A Smile Full of Tears

My parents and I went to go pick up my aunt and uncle to bring them to some relative’s birthday celebration. When we got to their house my aunt came out and she said that they couldn’t come. The words “Why” were repetitively asked. But only a load of excuses and conversation turners filled that gap.

My aunt brought food for the party so she put it in the car. My dad was wondering why and kept asking her why. My mom was so confused. Because he didn’t understand. She didn’t understand. I didn’t either. When my uncle and aunt called my dad they said they would come. They said they were ready. But they didn’t come. And I still don’t understand what happened.

My aunt came over to the side the car of which I was sitting on. She tapped on the window. I rolled down the window. She said hello to me with that smile, that smile that could brighten up a kicked puppy. I put my head out of the window a little bit so she could kiss my forehead. But I never saw that on her face before. There were tears, not really developed tears, but tears none the less. No one in the car seemed to see them. But I saw them. The tears welling up in her eyes, but never seemed to roll down her cheeks. When I saw the tears I became so confused and sad. Because here was one of the happiest people I know crying for a reason that I do not know. And I still don’t. When I looked her in the eyes I don’t even know what I saw. Sadness. Despair. Something I didn’t recognize. Then when she saw me look into her eyes it’s like she mentally told me “It’s fine I’m going to be ok.” But those words were familiar. It’s like the words I always told myself in the mirror when I cry. I didn’t believe the words she told me through her eyes. Because somehow I knew everything wasn’t ok.

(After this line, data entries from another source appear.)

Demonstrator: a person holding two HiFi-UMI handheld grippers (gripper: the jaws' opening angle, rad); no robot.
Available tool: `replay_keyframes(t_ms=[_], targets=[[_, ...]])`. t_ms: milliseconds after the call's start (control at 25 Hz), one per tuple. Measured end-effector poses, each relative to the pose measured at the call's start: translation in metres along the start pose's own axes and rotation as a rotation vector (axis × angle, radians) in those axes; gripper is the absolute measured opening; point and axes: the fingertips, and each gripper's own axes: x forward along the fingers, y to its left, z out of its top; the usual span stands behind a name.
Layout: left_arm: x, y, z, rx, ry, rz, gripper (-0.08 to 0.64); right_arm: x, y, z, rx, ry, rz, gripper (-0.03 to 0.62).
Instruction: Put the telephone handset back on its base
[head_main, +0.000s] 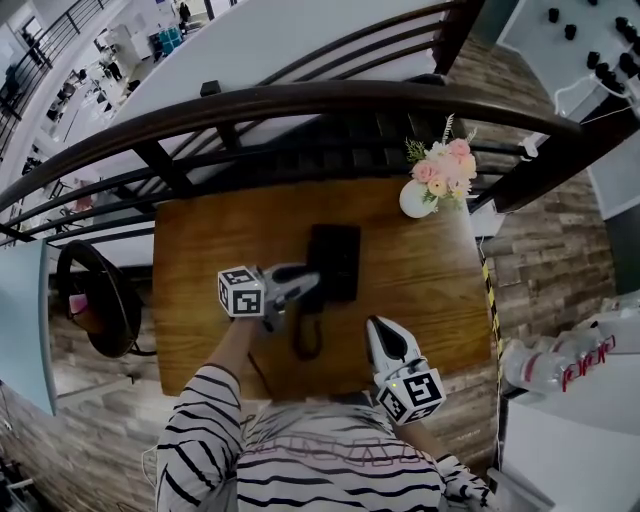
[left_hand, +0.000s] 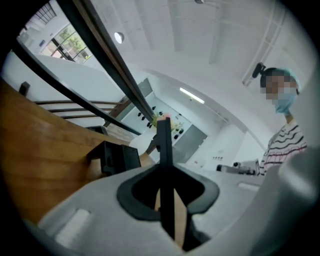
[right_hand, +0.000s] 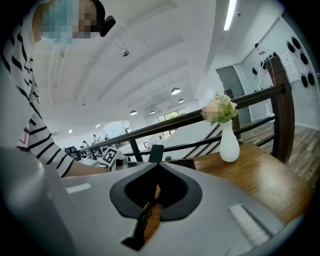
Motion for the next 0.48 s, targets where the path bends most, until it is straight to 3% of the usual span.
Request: replay_keyframes(t_ms=[480], targets=[[0.014, 0.041, -0.015, -0.068, 0.018, 0.025, 0.075, -0.005, -0.01, -0.013, 0.017, 0.016, -0.032, 0.0]])
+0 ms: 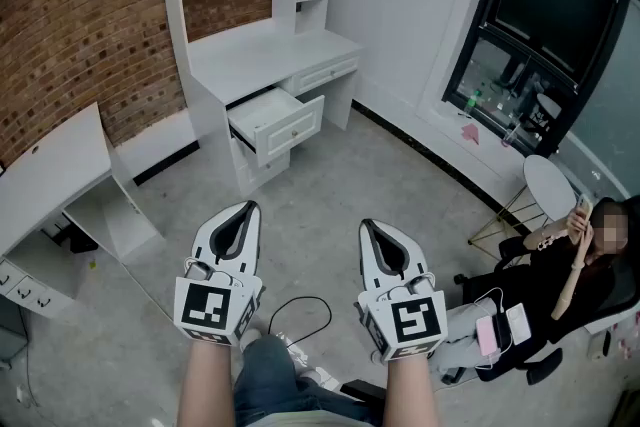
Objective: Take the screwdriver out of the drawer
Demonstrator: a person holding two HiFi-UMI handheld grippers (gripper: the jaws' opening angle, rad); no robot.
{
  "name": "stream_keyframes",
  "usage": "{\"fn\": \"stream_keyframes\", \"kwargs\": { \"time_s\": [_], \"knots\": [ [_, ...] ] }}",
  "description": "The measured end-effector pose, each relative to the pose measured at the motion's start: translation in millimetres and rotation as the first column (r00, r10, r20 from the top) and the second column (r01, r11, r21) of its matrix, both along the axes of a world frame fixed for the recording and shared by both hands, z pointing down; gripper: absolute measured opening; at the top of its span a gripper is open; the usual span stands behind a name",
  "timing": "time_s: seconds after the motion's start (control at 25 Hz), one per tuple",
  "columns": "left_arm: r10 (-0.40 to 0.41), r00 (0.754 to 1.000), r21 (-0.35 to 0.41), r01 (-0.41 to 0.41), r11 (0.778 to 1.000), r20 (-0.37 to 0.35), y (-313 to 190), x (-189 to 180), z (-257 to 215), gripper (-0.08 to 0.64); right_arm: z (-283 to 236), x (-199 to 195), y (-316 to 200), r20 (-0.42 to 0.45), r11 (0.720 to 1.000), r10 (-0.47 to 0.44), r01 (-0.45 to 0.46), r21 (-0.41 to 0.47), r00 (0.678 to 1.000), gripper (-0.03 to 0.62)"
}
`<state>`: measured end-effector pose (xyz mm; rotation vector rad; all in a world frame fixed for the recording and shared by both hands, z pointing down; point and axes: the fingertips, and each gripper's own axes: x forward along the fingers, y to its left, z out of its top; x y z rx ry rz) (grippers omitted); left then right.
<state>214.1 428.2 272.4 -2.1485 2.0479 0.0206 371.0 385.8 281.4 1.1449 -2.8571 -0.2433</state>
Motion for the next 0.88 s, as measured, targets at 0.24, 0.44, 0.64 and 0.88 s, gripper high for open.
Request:
{"fn": "stream_keyframes", "kwargs": {
  "time_s": [0.24,0.44,0.64,0.88],
  "knots": [
    [0.002,1.000,0.003,-0.002,1.000,0.014,-9,0,5,0.012,5,-5,-5,-0.025,1.000,-0.016,0.016,0.018,1.000,0.008],
    [0.020,1.000,-0.012,-0.020,1.000,0.005,-33,-8,14,0.012,12,-12,-24,-0.036,1.000,-0.010,0.011,0.010,0.999,0.008],
    [0.039,0.999,-0.019,-0.039,0.999,0.003,-69,-22,18,0.012,16,-28,-58,-0.032,1.000,0.002,-0.003,-0.007,0.999,0.009],
    [0.027,0.999,-0.033,-0.027,0.999,-0.023,-131,-89,23,0.012,23,-90,-120,-0.035,1.000,-0.002,0.002,-0.017,0.999,0.009]
  ]
}}
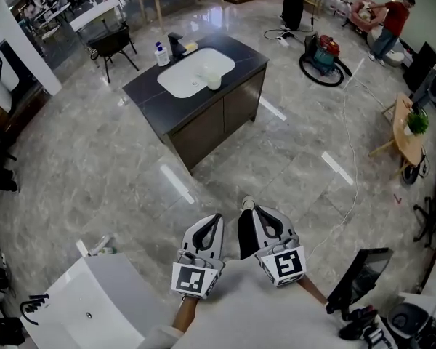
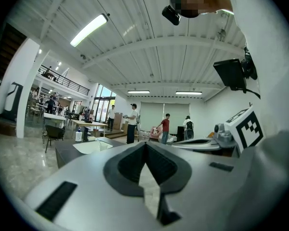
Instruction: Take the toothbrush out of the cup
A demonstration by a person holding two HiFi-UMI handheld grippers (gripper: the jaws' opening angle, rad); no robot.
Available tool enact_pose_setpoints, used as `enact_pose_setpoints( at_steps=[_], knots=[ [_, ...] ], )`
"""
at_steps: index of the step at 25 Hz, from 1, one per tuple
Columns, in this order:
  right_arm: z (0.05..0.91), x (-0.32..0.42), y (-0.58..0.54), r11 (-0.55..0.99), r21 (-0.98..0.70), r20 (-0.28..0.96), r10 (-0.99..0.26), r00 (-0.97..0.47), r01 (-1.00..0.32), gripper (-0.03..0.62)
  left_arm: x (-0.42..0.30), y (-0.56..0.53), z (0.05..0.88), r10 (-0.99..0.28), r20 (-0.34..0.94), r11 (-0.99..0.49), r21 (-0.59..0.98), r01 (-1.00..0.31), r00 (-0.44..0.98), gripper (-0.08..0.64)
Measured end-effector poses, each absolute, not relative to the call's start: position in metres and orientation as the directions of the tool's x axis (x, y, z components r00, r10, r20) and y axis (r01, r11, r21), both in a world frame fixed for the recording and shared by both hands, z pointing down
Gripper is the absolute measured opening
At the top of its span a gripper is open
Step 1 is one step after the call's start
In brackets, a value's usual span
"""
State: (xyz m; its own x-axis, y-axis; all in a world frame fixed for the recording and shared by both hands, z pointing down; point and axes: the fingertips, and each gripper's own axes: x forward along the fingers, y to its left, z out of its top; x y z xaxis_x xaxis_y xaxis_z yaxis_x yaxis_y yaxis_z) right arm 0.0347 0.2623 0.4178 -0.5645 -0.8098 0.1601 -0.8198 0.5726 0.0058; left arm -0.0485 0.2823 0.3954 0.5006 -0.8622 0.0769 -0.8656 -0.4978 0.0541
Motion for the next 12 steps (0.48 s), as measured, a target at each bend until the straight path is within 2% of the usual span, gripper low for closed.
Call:
enact_pose_setpoints(
  at_steps=[2,12],
  knots=[
    [0.414,0.033,0.248,0.582,0.016,0.141,-0.806,-0.574,-0.813,0.005,-0.049,0.268,0.395,-0.866,0.076,-0.49,0.061,-0.869,0.494,0.003],
    [0.435,0.052,0.169,0.572,-0.02,0.225,-0.797,-0.561,-0.82,0.005,-0.039,0.185,0.407,-0.868,0.109,-0.476,0.092,-0.875,0.484,0.004]
  ],
)
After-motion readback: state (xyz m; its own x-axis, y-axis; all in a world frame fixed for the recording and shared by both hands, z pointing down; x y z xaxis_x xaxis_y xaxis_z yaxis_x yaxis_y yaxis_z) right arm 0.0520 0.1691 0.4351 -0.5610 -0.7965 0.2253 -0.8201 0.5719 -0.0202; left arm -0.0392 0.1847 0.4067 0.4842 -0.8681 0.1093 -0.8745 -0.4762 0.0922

She was on the walkway back to her house and I saw her pick her arm up and dry her tears in her sleeve. Now I knew for a fact she was crying. It was so sad to see one of the most happiest person I know cry. The person who was so excited the first time I walked into her new house. The person who spent 2 hours in the store with me looking through all the clothes just so I could have a new wardrobe. The person who, when her and my uncle lived with us, cooked food and made sure I ate every night. Crying. The broken world has just gained more power.